To create the sculpture she worked with CJ Morkel, an artist, welder and worker of steel with whom she studied fine arts at Wits. “It was interesting to see the unfolding story as the sculptures got built; from the small clay sculptures to paper maquettes to steel works. The message and impact seemed to evolve over time. Sculpture is slow, so different from painting which feels like instant gratification in comparison and it is hard to communicate the hundreds of hours that were put into these works,” says Stewart.

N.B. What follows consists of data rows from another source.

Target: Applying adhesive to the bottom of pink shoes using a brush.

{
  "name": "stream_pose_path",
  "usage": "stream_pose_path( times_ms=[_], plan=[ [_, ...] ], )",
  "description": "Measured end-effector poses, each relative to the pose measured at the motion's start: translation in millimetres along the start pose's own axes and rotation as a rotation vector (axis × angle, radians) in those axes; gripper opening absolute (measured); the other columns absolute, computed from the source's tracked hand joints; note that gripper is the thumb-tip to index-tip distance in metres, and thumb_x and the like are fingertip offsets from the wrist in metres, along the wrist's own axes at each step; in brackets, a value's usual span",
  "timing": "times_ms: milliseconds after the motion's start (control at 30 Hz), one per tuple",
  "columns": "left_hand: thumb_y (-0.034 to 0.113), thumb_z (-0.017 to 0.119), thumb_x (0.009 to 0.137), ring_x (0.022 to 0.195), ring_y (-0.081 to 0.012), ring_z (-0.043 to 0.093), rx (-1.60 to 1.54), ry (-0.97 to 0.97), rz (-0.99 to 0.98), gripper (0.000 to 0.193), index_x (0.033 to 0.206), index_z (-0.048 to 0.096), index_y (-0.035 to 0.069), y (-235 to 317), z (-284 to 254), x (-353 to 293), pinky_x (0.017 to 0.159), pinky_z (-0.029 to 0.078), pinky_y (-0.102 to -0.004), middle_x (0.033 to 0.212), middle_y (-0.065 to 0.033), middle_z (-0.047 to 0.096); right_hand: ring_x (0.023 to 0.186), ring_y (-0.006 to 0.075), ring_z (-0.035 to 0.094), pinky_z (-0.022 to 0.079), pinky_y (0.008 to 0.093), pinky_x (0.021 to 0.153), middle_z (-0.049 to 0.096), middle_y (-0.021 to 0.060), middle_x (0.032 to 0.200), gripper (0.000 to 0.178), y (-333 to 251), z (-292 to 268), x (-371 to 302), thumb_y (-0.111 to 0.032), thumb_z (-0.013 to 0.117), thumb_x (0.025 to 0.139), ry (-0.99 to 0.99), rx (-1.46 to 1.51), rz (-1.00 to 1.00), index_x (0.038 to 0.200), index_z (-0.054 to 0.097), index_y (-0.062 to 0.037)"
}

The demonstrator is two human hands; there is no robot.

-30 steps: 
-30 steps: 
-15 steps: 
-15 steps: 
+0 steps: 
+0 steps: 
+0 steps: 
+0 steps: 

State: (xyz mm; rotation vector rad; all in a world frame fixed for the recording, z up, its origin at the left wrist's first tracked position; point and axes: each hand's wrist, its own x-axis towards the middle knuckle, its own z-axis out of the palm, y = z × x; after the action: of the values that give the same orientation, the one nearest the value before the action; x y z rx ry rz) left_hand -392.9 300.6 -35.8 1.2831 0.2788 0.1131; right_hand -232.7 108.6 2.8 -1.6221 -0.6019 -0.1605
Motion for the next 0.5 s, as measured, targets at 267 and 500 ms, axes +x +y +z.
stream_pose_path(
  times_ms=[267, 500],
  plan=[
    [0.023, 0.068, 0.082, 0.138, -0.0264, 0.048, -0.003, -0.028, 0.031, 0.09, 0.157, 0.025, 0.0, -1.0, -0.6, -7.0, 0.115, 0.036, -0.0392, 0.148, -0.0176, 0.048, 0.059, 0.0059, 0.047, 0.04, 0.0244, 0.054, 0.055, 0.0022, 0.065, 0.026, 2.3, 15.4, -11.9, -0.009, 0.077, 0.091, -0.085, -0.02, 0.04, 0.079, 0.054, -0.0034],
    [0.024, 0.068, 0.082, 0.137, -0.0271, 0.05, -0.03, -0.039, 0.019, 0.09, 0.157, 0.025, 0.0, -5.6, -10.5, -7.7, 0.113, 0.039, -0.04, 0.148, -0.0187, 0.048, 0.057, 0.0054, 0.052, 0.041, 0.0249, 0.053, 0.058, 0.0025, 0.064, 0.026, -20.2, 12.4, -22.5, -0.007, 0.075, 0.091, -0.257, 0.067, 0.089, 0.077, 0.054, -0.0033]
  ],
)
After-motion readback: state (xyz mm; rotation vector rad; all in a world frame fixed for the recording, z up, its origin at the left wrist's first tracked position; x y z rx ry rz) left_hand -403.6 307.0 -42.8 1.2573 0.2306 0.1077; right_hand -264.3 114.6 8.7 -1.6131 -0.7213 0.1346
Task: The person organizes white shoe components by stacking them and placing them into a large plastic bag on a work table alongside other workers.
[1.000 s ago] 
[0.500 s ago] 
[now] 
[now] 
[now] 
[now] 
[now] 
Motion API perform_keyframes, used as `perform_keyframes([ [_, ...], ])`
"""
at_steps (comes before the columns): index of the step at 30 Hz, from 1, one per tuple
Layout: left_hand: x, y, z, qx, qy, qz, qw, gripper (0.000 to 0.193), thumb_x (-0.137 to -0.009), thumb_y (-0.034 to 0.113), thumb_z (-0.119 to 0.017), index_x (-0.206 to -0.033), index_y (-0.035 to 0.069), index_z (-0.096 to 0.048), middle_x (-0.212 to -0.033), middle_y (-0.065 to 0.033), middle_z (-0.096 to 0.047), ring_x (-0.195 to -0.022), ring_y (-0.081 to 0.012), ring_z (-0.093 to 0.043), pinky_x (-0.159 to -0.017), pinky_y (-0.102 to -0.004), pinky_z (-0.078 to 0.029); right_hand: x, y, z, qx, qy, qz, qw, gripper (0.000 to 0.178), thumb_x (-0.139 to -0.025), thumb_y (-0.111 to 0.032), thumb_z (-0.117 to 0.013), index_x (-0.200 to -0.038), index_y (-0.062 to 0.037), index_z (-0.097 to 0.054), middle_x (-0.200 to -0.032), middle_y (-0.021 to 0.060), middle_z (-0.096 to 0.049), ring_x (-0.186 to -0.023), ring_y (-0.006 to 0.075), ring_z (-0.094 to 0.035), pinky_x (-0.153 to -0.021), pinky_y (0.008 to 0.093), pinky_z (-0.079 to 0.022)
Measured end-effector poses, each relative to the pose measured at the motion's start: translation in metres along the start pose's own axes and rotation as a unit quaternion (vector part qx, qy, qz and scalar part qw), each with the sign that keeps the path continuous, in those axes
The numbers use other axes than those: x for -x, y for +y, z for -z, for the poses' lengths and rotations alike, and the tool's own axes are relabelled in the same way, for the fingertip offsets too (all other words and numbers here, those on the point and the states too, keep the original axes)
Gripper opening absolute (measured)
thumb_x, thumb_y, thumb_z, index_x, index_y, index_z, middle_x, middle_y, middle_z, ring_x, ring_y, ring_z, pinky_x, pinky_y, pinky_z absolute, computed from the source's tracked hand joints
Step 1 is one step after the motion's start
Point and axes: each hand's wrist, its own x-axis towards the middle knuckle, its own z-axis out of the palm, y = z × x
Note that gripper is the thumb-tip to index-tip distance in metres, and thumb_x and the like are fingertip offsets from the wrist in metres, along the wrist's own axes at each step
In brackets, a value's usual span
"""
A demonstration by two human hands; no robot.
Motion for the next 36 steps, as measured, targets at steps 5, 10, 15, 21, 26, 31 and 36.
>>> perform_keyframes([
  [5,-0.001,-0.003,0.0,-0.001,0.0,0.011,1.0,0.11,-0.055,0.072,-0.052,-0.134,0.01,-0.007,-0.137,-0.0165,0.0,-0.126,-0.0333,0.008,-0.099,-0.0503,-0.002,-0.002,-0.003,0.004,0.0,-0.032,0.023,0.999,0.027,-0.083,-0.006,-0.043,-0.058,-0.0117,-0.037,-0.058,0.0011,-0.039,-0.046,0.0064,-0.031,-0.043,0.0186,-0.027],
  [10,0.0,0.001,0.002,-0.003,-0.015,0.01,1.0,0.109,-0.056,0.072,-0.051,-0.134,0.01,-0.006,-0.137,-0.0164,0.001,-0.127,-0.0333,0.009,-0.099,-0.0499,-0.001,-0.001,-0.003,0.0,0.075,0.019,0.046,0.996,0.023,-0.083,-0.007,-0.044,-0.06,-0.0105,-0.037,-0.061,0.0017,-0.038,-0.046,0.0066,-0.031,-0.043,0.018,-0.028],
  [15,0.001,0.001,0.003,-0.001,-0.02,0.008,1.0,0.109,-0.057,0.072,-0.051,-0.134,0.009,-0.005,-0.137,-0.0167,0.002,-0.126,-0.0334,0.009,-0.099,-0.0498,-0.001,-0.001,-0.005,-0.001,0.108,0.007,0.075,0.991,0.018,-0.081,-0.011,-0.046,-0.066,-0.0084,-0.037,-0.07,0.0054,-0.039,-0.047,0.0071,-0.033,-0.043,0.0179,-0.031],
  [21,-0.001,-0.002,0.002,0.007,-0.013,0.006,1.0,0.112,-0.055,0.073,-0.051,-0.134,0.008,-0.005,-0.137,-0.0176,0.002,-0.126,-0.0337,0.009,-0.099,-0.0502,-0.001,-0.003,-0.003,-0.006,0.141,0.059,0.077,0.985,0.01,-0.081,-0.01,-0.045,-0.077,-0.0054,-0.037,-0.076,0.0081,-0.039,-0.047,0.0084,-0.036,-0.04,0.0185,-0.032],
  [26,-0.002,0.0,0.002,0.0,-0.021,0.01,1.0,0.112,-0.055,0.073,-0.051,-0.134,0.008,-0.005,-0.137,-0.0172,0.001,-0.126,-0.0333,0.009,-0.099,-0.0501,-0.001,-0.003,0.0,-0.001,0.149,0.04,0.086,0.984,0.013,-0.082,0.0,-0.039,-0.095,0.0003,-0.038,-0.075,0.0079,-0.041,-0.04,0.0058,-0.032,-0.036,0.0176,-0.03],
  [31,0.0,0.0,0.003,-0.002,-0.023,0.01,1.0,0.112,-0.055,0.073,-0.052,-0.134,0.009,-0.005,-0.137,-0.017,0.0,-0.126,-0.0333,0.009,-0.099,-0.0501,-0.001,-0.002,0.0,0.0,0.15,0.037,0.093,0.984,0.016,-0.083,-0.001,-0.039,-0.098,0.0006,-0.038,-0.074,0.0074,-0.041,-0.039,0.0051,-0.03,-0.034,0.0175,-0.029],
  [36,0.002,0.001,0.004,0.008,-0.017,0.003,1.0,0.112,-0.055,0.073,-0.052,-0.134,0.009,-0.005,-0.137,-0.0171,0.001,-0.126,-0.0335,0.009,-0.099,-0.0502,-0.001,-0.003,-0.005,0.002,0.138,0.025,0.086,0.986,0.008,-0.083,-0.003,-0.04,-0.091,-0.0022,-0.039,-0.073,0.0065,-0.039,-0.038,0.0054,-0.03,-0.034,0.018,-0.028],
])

Working the steel to bring out the underlying beauty was hard work. The raw steel plates were welded into three-dimensions, graunched with an angle grinder, ground down with a sander, then sand-blasted smooth, patinaed with ungodly chemicals and finally sealed with auto varnish. The resulting three works all stand together, having the same conceptual base – how to build yourself up when things go wrong, to seek the good message amongst the bad news and to strive for positivity when the world is down.
The painted works, framed in oak, combine abstract shapes and vibrant harmonious colours. Colour stimulates our brains and our imaginations and Karen says that she wants her works to inject life and vibrancy onto the walls of homes and working spaces. The shapes are like puzzles that we look at and try to work out in our own heads. The panels are suggestive and make you wonder whatever it is they make you wonder – she invites her audience to read their story into the works. This final collaborative act is what closes the conceptual circle – when the audience connects with a piece and reads into it something that is personal and intimate. This is the moment when the JOY PROJECT becomes real.
The exhibition opens on Thursday 5 June and a walkabout with the artist at the gallery will follow on Saturday 7 June at 11am. Everyone is welcome.